Exercise requirements: Give the data again exactly as written, skipping any pictures.

Dataset content:
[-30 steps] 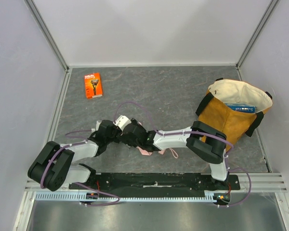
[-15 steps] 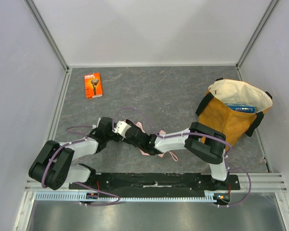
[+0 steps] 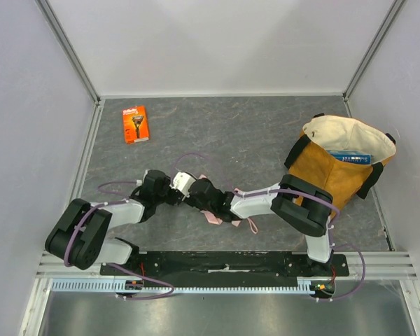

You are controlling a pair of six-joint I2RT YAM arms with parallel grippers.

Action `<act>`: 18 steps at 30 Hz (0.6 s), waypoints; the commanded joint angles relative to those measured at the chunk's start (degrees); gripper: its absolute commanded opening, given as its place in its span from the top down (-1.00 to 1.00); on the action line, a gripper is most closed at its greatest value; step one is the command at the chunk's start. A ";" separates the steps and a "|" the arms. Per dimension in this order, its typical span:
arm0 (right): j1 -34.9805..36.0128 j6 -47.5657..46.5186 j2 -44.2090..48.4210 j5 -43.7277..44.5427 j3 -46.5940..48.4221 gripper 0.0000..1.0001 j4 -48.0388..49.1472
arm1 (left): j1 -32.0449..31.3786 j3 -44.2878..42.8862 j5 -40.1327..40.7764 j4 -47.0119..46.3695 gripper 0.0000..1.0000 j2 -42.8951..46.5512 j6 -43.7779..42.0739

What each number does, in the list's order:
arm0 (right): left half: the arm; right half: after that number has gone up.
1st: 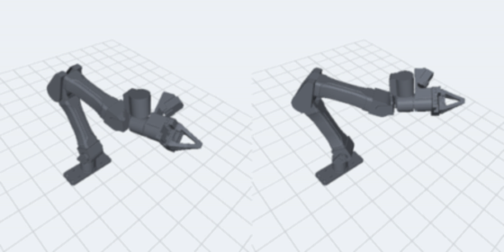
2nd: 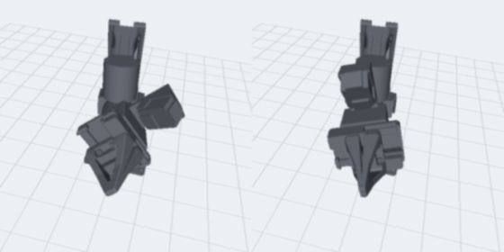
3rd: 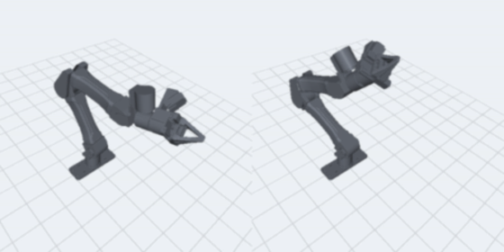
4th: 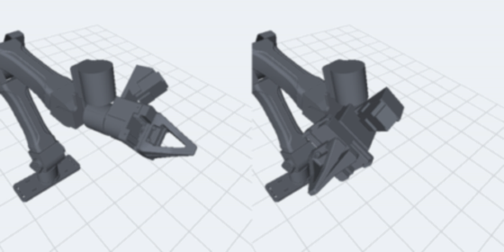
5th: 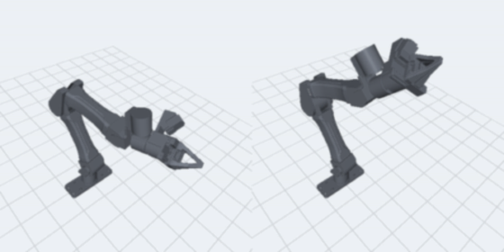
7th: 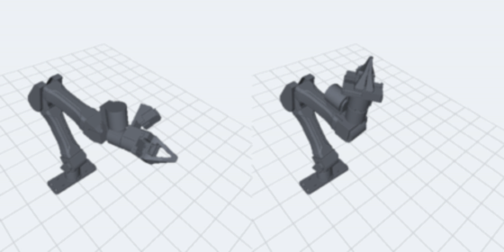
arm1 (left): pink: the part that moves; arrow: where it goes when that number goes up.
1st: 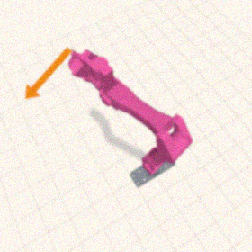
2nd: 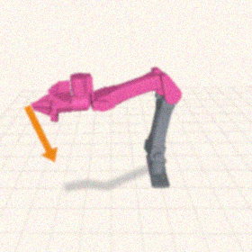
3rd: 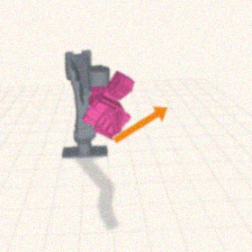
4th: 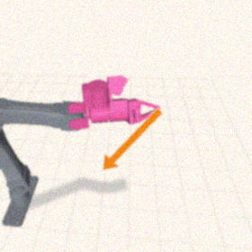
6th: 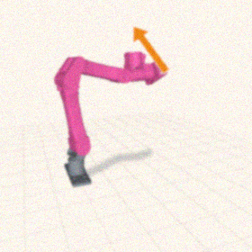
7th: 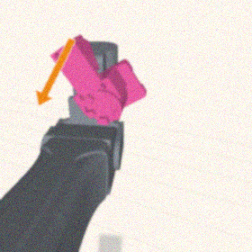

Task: Put away the umbrella

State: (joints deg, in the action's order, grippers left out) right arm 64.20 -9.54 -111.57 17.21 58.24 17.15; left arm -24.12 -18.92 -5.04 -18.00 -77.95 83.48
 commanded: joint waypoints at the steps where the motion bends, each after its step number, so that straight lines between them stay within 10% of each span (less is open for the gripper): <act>1: -4.96 5.41 -2.70 -9.56 -7.17 1.00 -9.33 | -0.93 2.91 -2.80 -1.77 -0.01 3.05 -4.81; 5: -6.81 7.42 -0.76 -15.35 -8.23 1.00 -8.45 | 0.82 6.78 -1.03 -6.25 -0.75 9.38 -7.89; 18: -14.72 20.78 2.76 -40.31 -10.25 1.00 -0.63 | 2.41 9.34 -6.12 -13.72 -0.83 10.90 -17.56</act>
State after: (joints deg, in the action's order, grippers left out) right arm 50.59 4.21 -107.39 -12.80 50.98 22.59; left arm -21.93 -9.34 -7.90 -26.11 -64.60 71.83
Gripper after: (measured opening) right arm 0.504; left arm 0.910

Response to the exercise:
[-30 steps] 
[-15 steps] 
[+0 steps] 

You are controlling a pair of six-joint I2RT YAM arms with parallel grippers.

Action `<act>`: 18 steps at 30 Hz (0.6 s), waypoints; the commanded joint angles relative to those measured at the chunk's start (degrees); gripper: its absolute commanded opening, given as its place in its span from the top down (-1.00 to 1.00); on the action line, a gripper is most closed at its greatest value; step one is the command at the chunk's start. A ";" separates the steps and a "|" the arms. Per dimension in this order, its typical span:
arm0 (right): j1 -34.9805..36.0128 j6 -47.5657..46.5186 j2 -44.2090..48.4210 j5 -43.7277..44.5427 j3 -46.5940..48.4221 gripper 0.0000..1.0001 j4 -48.0388..49.1472
arm1 (left): j1 -32.0449..31.3786 j3 -44.2878..42.8862 j5 -40.1327..40.7764 j4 -47.0119..46.3695 gripper 0.0000..1.0000 j2 -42.8951..46.5512 j6 -43.7779..42.0739

What each number does, in the list's order:
arm0 (right): left half: the arm; right half: after that number has gone up.
1st: 
2nd: 
3rd: 
4th: 
5th: 
7th: 
arm1 (left): pink: the part that moves; arrow: where it goes when that number goes up.
1st: 
2nd: 
3rd: 
4th: 
6th: 
7th: 

Task: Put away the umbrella

State: (joints deg, in the action's order, grippers left out) right arm 64.20 -9.54 -111.57 17.21 58.24 17.15; left arm -24.12 -18.92 -5.04 -18.00 -77.95 83.48
 commanded: joint waypoints at the steps where the motion bends, each after its step number, so that straight lines between them stay within 10% of each span (less is open for the gripper): <act>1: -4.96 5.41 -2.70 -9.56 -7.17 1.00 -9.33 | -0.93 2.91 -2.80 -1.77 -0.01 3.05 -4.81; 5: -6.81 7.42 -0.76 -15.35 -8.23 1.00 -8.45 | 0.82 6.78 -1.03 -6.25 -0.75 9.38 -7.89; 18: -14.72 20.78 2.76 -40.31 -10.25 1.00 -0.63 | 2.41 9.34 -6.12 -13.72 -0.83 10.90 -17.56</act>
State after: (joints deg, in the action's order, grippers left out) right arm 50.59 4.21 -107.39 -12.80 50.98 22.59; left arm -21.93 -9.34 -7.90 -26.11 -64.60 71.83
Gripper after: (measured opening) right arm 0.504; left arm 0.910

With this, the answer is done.